スタコラ:2022-02-28

「勝ちグセ」をつけるには?

2022-02-28
白水

① 「勝ちグセ」をつける育て方とは?

新人や初心者が、何かを学ぶ時に「自信」をつけさせるというのはとても重要です。
「今はまだゆっくりしかできないけど、いずれはサッとできるようになれるはず」
「まだ、完璧にはできないけど、練習すれば必ずできるようになるはず」
のように、
「できるようになるはず」
という確信が、失敗や辛い経験をのりこえるエネルギーになります。
その確信をささえるのが「自分にはできる」という自信です。

では、その自信はどのようにつけさせると良いのでしょうか?

結論から言うと、いわゆる「勝ちグセ」をつけさせることが答えになります。
しかし、そもそも勝ちグセをつけるには勝たないとダメ。
でも、勝つためには辛い練習がある…という、鶏が先か卵が先か…のような話になってしまいます。

でも、ちゃんと「勝ちグセ」をつける方法があります。
それはバックワード・チェイニングという行動科学のやり方です。

② 育て方を逆にする

ふつう、育て方というのは、
手順1→手順2→手順3…手順9→ゴール
という順番に教えていくのが普通です。
手順が1→2→3…と並んでいるのをチェイニングと呼びます。
鎖のチェーンのようにつながっているのでチェイニングと呼ぶわけです。
1→2→3…という、順番に教えるやり方はフォワード・チェイニングと呼びます。
まぁ、ふつうのやり方ですね。
その逆で
ゴール→手順9→手順8→手順7…→手順1
のように「ゴールから教えるやり方」をバックワード・チェイニングと呼びます。
このバックワード・チェイニングにどんなメリットがあるのでしょうか。

まず、一般的に「ゴール」を達成したときのほうが「手順1」を達成したときよりもはるかに、嬉しいはずです。
サッカーならゴール。
ゴルフならパット。
将棋などは、最後の局面だけをゲームにした「詰将棋」なんてありますよね。
つまり、ゴールを先に知ることで「仕事の面白さや楽しさ。成果がでたときの嬉しさ、感激」を先に体験するわけです。
そうすると、逆に基礎的な仕事や練習にも身が入るというわけです。

③ 劇的に応対がよくなった理由

僕は以前、日本マクドナルド社にいました。
そこで、接客をする女の子の新人トレーニングの方法を変えたことがあります。

ふつうは「手順1」のいらっしゃいませの挨拶から教えます。
でも、あえて「ゴール」のありがとうございましたの挨拶と商品を渡すところから、教えたことがあります。
なぜ、そうしたのかというとその店舗全体の、ありがとうございましたの挨拶の印象をレベルアップしようと考えたからです。
新人の応対印象がよくなれば全体に波及するのでは?と考えたからです。

しかし、どちらにせよ「ゴール」から教えても新人の子の応対印象がよくならなければ意味がありません。
果たしてどうなったのか?
結果からいうと、大成功しました。
考えてみれば当たり前で、新人の子は「ありがとうございました」と「商品はこちらになります」しかできないので、そこに全精力をそそぎます。
だから、渾身の笑顔で応対します。
それで劇的にお店の印象があがりました。
それにつられてベテランの子の印象もよくなりました。
また、応対がよければお客さまからの評判もよくなります。
お客さまから「ありがとうね」なんて声をかけられた子は大いにモチベーションもあがります。

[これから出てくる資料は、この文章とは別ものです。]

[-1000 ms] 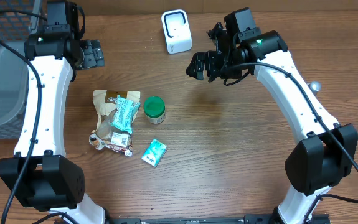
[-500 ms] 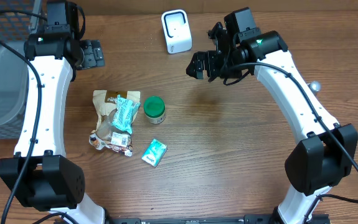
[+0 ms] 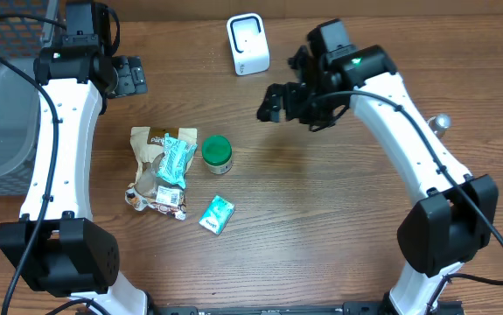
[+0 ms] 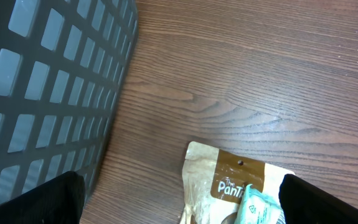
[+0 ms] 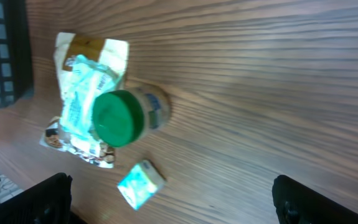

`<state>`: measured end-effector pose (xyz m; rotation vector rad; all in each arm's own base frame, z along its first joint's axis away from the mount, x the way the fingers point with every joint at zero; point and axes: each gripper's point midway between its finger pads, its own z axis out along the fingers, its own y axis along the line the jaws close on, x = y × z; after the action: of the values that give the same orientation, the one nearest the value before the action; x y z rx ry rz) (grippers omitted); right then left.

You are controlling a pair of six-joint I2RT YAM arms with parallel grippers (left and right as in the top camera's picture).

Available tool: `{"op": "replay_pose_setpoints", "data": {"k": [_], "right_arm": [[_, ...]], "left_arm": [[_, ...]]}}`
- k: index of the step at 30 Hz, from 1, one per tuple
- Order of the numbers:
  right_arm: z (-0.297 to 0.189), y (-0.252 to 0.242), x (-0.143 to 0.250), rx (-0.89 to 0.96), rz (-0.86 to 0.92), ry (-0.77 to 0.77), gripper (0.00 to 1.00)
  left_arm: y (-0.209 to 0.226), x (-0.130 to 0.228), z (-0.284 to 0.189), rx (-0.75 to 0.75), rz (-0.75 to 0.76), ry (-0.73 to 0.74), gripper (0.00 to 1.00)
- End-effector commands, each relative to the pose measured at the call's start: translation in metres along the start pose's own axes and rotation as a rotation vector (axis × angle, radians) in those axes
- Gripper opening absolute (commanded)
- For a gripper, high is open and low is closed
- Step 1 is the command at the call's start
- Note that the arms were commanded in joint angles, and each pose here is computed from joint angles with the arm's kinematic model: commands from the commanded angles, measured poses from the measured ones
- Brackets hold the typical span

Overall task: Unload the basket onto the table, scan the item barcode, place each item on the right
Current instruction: 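Lower the right gripper over the green-lidded jar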

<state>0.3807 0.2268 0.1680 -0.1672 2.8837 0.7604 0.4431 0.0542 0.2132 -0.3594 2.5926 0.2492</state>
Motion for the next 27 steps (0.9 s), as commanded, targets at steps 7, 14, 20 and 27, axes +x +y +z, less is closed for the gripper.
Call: {"op": "replay_pose_setpoints", "data": {"k": [7,14,20,27], "right_arm": [[0.031,0.044,0.013,0.175,0.037,-0.095,1.0],[0.047,0.063,0.02,0.368,0.029,-0.263,1.0],[0.083,0.079,0.03,0.445,-0.062,-0.309,1.0],[0.122,0.077,0.03,0.453,-0.078,-0.294,1.0]], "left_arm": [[0.001,-0.008,-0.011,0.0,0.008,-0.035,0.99],[0.001,-0.008,-0.011,0.0,0.008,-0.035,1.0],[0.001,-0.008,-0.011,0.0,0.008,-0.035,1.0],[0.001,-0.008,-0.011,0.0,0.008,-0.035,1.0]]}}
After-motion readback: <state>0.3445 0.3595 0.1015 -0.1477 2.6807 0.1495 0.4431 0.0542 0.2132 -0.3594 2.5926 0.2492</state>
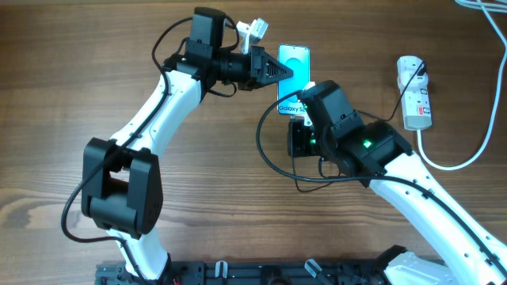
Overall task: Plug charger to phone and switch on socket
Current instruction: 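Push the USB-C plug up into the phone's port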
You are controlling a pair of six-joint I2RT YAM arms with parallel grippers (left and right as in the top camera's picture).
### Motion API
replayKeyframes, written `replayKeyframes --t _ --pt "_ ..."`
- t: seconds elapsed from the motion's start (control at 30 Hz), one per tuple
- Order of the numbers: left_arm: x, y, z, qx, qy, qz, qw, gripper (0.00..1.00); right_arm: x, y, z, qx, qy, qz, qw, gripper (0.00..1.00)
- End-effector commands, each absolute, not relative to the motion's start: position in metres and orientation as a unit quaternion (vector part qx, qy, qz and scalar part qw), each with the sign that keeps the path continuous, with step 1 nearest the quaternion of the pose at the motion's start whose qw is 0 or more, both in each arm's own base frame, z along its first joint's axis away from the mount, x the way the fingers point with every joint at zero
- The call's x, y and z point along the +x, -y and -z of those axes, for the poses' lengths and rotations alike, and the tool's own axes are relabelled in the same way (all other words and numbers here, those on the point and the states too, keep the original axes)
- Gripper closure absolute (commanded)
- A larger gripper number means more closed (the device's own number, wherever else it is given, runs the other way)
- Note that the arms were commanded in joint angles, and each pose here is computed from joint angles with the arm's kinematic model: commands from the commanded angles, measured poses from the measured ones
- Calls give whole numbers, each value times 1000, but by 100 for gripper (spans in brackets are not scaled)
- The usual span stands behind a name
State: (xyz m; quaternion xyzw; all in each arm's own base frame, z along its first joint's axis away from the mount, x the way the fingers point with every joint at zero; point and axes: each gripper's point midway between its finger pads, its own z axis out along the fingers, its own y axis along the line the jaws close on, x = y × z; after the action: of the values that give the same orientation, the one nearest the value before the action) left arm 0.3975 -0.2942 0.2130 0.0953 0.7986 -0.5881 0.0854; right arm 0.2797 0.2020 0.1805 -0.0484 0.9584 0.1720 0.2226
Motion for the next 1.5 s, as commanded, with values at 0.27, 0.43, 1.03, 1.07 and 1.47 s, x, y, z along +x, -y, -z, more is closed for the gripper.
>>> replayKeyframes --t 0.27,0.43,1.03,1.07,1.47 --pt "389 298 -234 128 -781 603 96 96 286 -199 -196 -38 -953 -171 247 96" --pt "386 298 -236 132 -777 609 91 96 285 -199 -196 -38 -954 -170 245 96" --pt "386 298 -236 132 -777 608 92 96 287 -201 -197 -39 -952 -175 249 96" --pt "386 298 -236 133 -777 608 92 96 287 -201 -198 -39 -952 -175 249 96" --pt "382 304 -236 140 -776 609 88 96 288 -203 -196 -40 -952 -176 247 96"
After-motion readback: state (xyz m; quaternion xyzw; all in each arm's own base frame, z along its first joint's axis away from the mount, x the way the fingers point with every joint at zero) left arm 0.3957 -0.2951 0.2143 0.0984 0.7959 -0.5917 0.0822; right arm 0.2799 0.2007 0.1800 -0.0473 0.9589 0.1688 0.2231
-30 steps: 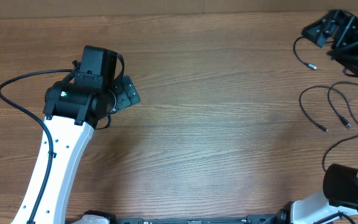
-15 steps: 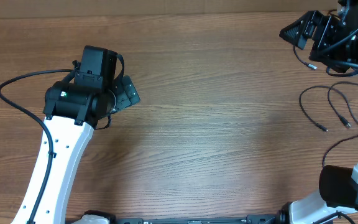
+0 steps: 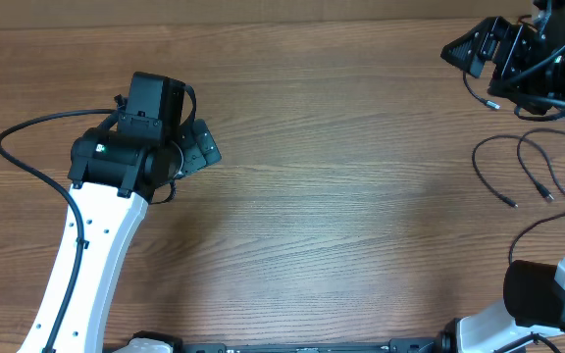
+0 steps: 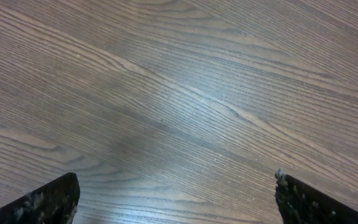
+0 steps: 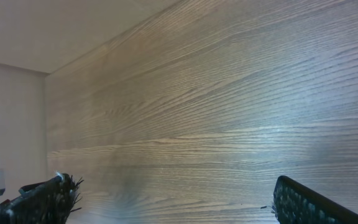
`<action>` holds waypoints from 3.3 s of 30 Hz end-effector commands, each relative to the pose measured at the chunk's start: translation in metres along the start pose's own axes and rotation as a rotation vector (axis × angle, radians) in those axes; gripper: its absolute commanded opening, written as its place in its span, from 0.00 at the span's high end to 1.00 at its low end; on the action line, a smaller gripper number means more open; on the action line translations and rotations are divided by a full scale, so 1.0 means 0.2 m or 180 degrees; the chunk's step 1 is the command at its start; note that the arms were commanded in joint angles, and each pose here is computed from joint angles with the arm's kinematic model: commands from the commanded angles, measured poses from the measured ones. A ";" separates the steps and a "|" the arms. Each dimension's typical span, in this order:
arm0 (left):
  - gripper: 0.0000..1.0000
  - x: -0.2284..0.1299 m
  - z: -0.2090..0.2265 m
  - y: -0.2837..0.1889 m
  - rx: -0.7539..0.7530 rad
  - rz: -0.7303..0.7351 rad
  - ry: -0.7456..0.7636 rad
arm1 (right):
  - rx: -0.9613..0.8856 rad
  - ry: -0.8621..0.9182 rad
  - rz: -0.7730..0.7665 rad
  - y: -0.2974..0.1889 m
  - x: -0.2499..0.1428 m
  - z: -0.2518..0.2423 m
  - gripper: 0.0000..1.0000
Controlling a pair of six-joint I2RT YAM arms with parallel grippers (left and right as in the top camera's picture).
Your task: Untangle cables
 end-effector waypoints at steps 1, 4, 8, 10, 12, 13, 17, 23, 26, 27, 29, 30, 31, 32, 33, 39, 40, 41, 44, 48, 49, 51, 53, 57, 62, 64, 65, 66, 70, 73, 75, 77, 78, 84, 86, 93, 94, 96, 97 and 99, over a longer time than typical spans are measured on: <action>0.00 0.03 -0.01 -0.01 0.0012 -0.0054 -0.0046 | 0.0026 -0.0022 -0.0027 -0.01 0.00 0.02 0.00; 0.00 0.03 -0.01 -0.01 0.0012 -0.0054 -0.0045 | 0.0026 -0.0022 -0.0026 -0.01 0.00 0.02 0.00; 0.00 0.03 -0.01 -0.01 0.0012 -0.0054 -0.0046 | 0.0026 -0.0022 -0.0026 -0.01 0.00 0.02 0.00; 0.00 0.03 -0.01 0.00 0.0017 -0.0048 -0.0043 | 0.0026 -0.0022 -0.0026 -0.01 0.00 0.02 0.00; 0.00 0.03 -0.01 0.01 0.0034 -0.0038 -0.0041 | 0.0026 -0.0022 -0.0026 -0.01 0.00 0.02 0.00; 0.01 0.03 -0.01 0.01 0.0038 -0.0033 -0.0040 | 0.0026 -0.0022 -0.0026 -0.01 0.00 0.02 0.00; 0.00 0.03 -0.01 0.01 0.0038 -0.0033 -0.0041 | 0.0026 -0.0022 -0.0026 -0.01 0.00 0.02 0.00; 0.00 0.02 -0.01 0.01 0.0040 -0.0029 -0.0039 | 0.0026 -0.0022 -0.0027 -0.01 0.00 0.02 0.00; 0.00 0.02 -0.01 0.01 0.0040 -0.0027 -0.0040 | 0.0026 -0.0022 -0.0026 -0.01 0.00 0.02 0.00; 0.00 0.02 -0.01 0.01 0.0041 -0.0027 -0.0039 | 0.0026 -0.0022 -0.0026 -0.01 0.00 0.02 0.00; 0.00 0.03 -0.01 0.01 0.0037 -0.0036 -0.0040 | 0.0026 -0.0022 -0.0026 -0.01 0.00 0.02 0.00; 0.00 0.03 -0.01 0.01 0.0025 -0.0044 -0.0044 | 0.0026 -0.0022 -0.0026 -0.01 0.00 0.02 0.00; 0.00 0.03 -0.01 0.01 0.0017 -0.0050 -0.0045 | 0.0026 -0.0022 -0.0026 -0.01 0.00 0.02 0.00; 0.00 0.03 -0.01 0.01 0.0022 -0.0048 -0.0042 | 0.0025 -0.0023 -0.0026 -0.01 0.00 0.01 0.00; 0.00 0.03 -0.01 0.01 0.0038 -0.0046 -0.0040 | 0.0025 -0.0022 -0.0026 -0.01 0.00 0.01 0.00; 0.00 0.03 -0.02 0.02 -0.0045 -0.0106 0.0062 | 0.0026 -0.0022 -0.0026 -0.01 0.00 0.02 0.00; 0.00 0.03 -0.04 0.03 -0.0100 -0.0142 0.0126 | 0.0026 -0.0022 -0.0026 -0.01 0.00 0.02 0.00; 0.00 0.03 -0.05 0.04 -0.0169 -0.0182 0.0195 | 0.0026 -0.0022 -0.0026 -0.01 0.00 0.02 0.00; 0.00 0.00 -0.10 0.08 -0.0401 -0.0282 0.0414 | 0.0026 -0.0022 -0.0026 -0.01 0.00 0.02 0.00; 0.00 -0.06 -0.11 0.13 -0.0655 -0.0415 0.0586 | 0.0026 -0.0022 -0.0026 -0.01 0.00 0.02 0.00; 0.00 -0.07 -0.11 0.14 -0.0717 -0.0442 0.0621 | 0.0026 -0.0022 -0.0026 -0.01 0.00 0.02 0.00; 0.00 -0.09 -0.10 0.16 -0.0845 -0.0528 0.0651 | 0.0026 -0.0022 -0.0026 -0.01 0.00 0.02 0.00; 0.01 -0.11 -0.09 0.18 -0.0961 -0.0633 0.0650 | 0.0025 -0.0022 -0.0026 -0.01 0.00 0.01 0.00; 0.00 -0.14 -0.06 0.21 -0.1230 -0.0888 0.0633 | 0.0026 -0.0022 -0.0026 -0.01 0.00 0.02 0.00; 0.00 -0.20 -0.06 0.20 -0.1797 -0.1311 0.0934 | 0.0026 -0.0022 -0.0026 -0.01 0.00 0.02 0.00; 0.00 -0.22 -0.05 0.19 -0.1955 -0.1504 0.1026 | 0.0025 -0.0022 -0.0026 -0.01 0.00 0.01 0.00; 0.01 -0.22 -0.04 0.18 -0.2021 -0.1602 0.1077 | 0.0026 -0.0022 -0.0026 -0.01 0.00 0.02 0.00; 0.00 -0.23 -0.04 0.16 -0.2082 -0.1694 0.1140 | 0.0026 -0.0022 -0.0026 -0.01 0.00 0.02 0.00; 0.01 -0.25 0.00 0.12 -0.2213 -0.2046 0.1381 | 0.0026 -0.0022 -0.0026 -0.01 0.00 0.02 0.00; 0.01 -0.28 0.04 0.10 -0.2231 -0.2247 0.1550 | 0.0026 -0.0022 -0.0026 -0.01 0.00 0.02 0.00; 0.00 -0.29 0.06 0.09 -0.2219 -0.2339 0.1651 | 0.0026 -0.0022 -0.0026 -0.01 0.00 0.02 0.00; 0.00 -0.29 0.08 0.08 -0.2216 -0.2402 0.1681 | 0.0025 -0.0022 -0.0026 -0.01 0.00 0.01 0.00; 0.00 -0.29 0.09 0.08 -0.2214 -0.2423 0.1667 | 0.0026 -0.0022 -0.0026 -0.01 0.00 0.02 0.00; 0.01 -0.28 0.14 0.06 -0.2218 -0.2571 0.1585 | 0.0026 -0.0022 -0.0026 -0.01 0.00 0.02 0.00; 0.00 -0.27 0.17 0.05 -0.2221 -0.2638 0.1554 | 0.0026 -0.0022 -0.0026 -0.01 0.00 0.02 0.00; 0.01 -0.32 0.25 0.11 -0.2224 -0.2804 0.1475 | 0.0026 -0.0022 -0.0026 -0.01 0.00 0.02 0.00; 0.00 -0.32 0.26 0.12 -0.2244 -0.2839 0.1469 | 0.0026 -0.0022 -0.0026 -0.01 0.00 0.02 0.00; 0.00 -0.35 0.28 0.15 -0.2284 -0.2905 0.1454 | 0.0026 -0.0022 -0.0026 -0.01 0.00 0.02 0.00; 0.00 -0.35 0.29 0.16 -0.2271 -0.2877 0.1458 | 0.0026 -0.0022 -0.0026 -0.01 0.00 0.02 0.00; 0.01 -0.36 0.30 0.18 -0.2212 -0.2833 0.1458 | 0.0026 -0.0022 -0.0026 -0.01 0.00 0.02 0.00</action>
Point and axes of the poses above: each gripper's point midway between its finger pads, its own y axis out along the fingers, its own z axis along the line the jaws close on, x = y × z, the point moved 2 cm from there along -y, back along the fingers, and after that the axes turned 14 degrees about -y, right-handed, at the moved point
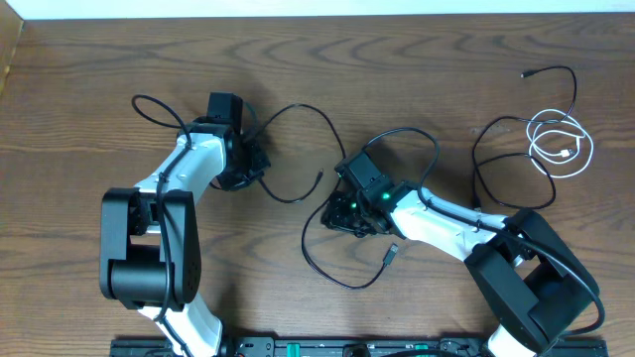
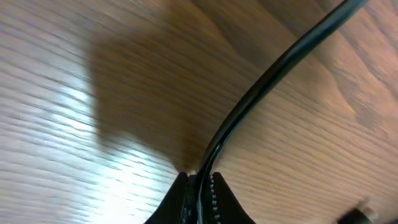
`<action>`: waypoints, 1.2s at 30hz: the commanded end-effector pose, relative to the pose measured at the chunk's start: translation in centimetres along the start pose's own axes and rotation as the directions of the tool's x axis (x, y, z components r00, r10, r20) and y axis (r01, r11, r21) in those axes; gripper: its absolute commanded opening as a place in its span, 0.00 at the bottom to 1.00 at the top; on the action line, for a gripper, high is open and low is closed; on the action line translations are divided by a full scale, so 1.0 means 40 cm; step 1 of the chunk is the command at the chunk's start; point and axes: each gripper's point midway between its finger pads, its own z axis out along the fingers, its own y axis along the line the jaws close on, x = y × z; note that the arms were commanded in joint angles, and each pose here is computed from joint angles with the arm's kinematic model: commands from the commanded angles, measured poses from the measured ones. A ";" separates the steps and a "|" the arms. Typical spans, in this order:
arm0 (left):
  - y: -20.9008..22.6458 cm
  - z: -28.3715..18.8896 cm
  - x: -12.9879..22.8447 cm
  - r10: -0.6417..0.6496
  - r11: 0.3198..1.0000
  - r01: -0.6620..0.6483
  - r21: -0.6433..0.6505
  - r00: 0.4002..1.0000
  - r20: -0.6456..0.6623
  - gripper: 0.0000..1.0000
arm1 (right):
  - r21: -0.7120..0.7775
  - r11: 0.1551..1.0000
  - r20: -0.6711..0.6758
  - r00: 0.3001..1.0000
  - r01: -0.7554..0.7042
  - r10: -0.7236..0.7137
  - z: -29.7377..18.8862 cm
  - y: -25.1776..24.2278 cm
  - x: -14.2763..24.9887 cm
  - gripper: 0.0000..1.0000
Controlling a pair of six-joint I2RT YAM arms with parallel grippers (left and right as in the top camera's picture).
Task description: Untangle cables
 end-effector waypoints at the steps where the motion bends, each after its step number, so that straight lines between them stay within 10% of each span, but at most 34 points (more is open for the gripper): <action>1: -0.036 0.007 0.047 -0.005 0.995 0.014 0.098 0.995 -0.097 0.08 | 0.015 0.999 -0.045 0.998 -0.047 0.048 0.038 -0.023 0.014 0.38; 15: -0.050 -0.003 0.098 -0.015 0.989 0.043 0.140 0.980 -0.196 0.08 | -0.203 0.969 -0.194 0.976 -0.142 0.102 0.142 -0.014 -0.018 0.44; 36: 0.003 0.025 0.172 -0.176 0.979 0.197 0.046 0.942 -0.285 0.08 | -0.137 0.963 0.183 0.949 -0.234 0.257 0.148 -0.058 -0.199 0.36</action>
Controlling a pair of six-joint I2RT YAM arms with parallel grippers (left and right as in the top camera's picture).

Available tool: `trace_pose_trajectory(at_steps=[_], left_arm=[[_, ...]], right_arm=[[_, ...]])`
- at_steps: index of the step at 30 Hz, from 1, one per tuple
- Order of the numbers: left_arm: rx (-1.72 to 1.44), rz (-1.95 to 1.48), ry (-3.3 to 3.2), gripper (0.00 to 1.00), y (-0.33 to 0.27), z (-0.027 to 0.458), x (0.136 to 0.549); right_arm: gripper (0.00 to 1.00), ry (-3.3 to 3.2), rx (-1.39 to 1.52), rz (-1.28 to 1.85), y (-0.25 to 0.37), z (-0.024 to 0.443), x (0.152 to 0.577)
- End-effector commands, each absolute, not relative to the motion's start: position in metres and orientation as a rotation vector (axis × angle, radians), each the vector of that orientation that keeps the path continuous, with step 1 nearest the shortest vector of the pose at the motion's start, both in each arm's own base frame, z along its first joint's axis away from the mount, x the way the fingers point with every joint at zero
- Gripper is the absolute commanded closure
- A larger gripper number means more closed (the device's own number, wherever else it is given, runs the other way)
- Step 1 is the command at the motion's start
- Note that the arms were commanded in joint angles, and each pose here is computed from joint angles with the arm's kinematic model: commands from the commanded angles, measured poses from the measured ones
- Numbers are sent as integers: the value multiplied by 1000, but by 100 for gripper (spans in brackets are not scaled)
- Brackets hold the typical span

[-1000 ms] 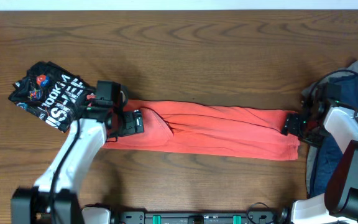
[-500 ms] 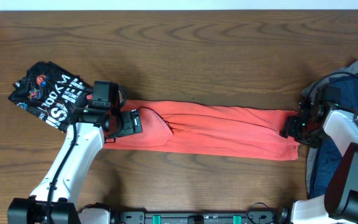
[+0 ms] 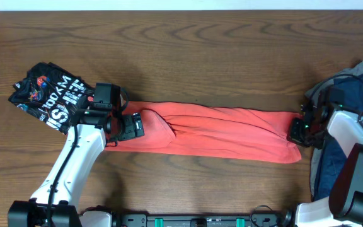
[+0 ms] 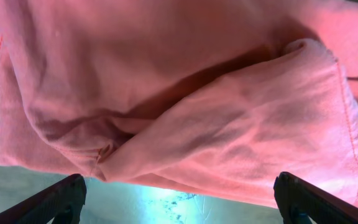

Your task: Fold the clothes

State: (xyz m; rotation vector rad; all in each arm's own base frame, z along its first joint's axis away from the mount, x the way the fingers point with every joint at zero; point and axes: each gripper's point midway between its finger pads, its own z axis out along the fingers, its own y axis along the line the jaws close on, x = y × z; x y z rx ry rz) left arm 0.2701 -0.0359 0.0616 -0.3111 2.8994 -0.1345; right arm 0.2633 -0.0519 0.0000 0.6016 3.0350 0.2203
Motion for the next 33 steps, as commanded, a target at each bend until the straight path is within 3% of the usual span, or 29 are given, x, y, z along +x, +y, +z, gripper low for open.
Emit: trace_pose_trajectory(at_steps=[1, 8, 16, 33], left_arm=[[-330, -122, 2899, 2, -33, 66, 270], [-340, -120, 2914, 2, -33, 65, 267], [-349, -124, 2909, 2, -33, 65, 268], [-397, -148, 2908, 2, -35, 65, 267]], right_arm=[[99, 2965, 749, 6, -94, 27, 283], [99, 2971, 714, -72, -104, 77, 299], [99, 3092, 384, 30, -21, 75, 301], [99, 3007, 129, 162, 125, 72, 315]])
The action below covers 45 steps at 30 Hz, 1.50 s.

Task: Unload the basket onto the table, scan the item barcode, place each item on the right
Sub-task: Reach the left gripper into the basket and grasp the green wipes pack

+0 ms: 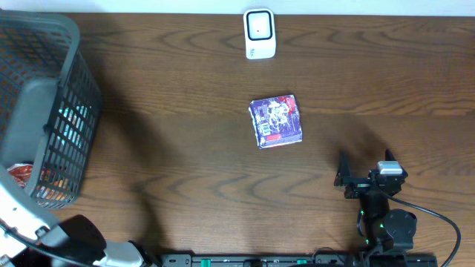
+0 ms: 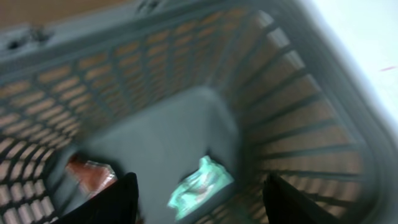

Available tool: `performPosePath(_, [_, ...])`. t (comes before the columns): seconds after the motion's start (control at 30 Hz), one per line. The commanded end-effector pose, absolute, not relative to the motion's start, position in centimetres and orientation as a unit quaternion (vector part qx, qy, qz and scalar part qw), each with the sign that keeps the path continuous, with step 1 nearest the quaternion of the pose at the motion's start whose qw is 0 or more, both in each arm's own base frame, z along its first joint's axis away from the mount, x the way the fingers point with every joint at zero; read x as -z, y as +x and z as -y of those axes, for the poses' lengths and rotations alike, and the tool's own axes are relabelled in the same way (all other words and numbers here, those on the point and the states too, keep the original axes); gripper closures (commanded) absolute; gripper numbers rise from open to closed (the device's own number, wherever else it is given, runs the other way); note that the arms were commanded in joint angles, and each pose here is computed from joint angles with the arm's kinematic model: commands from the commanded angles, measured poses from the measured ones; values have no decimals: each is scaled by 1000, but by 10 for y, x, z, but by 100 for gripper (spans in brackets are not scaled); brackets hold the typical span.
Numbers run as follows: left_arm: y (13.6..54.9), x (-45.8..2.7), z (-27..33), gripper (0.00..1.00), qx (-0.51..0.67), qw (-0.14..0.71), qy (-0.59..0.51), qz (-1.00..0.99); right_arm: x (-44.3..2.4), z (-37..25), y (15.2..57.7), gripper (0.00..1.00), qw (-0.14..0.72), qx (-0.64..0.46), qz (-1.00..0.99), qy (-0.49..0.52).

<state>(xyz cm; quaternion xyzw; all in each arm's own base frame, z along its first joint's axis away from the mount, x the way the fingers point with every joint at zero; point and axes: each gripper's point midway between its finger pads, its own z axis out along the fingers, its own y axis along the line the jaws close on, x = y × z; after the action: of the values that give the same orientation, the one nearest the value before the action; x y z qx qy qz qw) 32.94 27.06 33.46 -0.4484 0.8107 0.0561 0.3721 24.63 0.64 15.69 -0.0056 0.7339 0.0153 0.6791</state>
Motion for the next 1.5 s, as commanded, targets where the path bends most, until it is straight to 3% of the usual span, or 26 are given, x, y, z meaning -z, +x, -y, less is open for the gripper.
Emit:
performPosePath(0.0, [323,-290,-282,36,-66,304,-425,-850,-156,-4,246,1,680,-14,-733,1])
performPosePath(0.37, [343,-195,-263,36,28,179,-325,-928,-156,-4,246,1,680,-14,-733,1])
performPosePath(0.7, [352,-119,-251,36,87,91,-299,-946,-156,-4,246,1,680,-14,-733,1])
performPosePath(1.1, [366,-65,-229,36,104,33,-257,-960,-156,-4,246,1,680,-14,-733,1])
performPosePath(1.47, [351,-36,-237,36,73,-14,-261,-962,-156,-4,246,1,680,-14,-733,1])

当然、その後の「手順1」の基礎練習も一生懸命やるようになりました。
応対の「ゴール」から練習することでお客さまからのよい評判などの「勝ち」を体験する効果がでたのです。

④ チームの重要性

ただし、1つ注意点があります。
1つは、順番に教えないので、しばらくは新人+ベテランでチームを組んで仕事にあたらないといけません。
そのため育成するための時間は長くかかります。
また、チームを組む必要があるのでチームワークがよくコミュニケーションが円滑にできる組織でないと成功しません。

ただ、手順1→手順2…と順番に教えていくという方法でなくてもバックワード・チェイニングという方法があると知っておくことは重要です。
しばらく新入社員が入社していない会社などはベテランが基本からしっかり教えようとして新人が面白くなくてやめてしまう…なんて、おこりがちです。
そんなときは、やり方を変えてみて「ゴールから体験させてみる」という方法をとってみるといいと思います。
そうすると「仕事の面白さ、楽しさ。成果がでたときの嬉しさ、感激」を理解して、やめずに辛抱強くつづけるようになるでしょう。
そうやって「勝つよろこび」をしっかり体験をすると「自分にも、この仕事はできるぞ」という確信がもてるようになり「勝ちグセ」がつくようになると思います。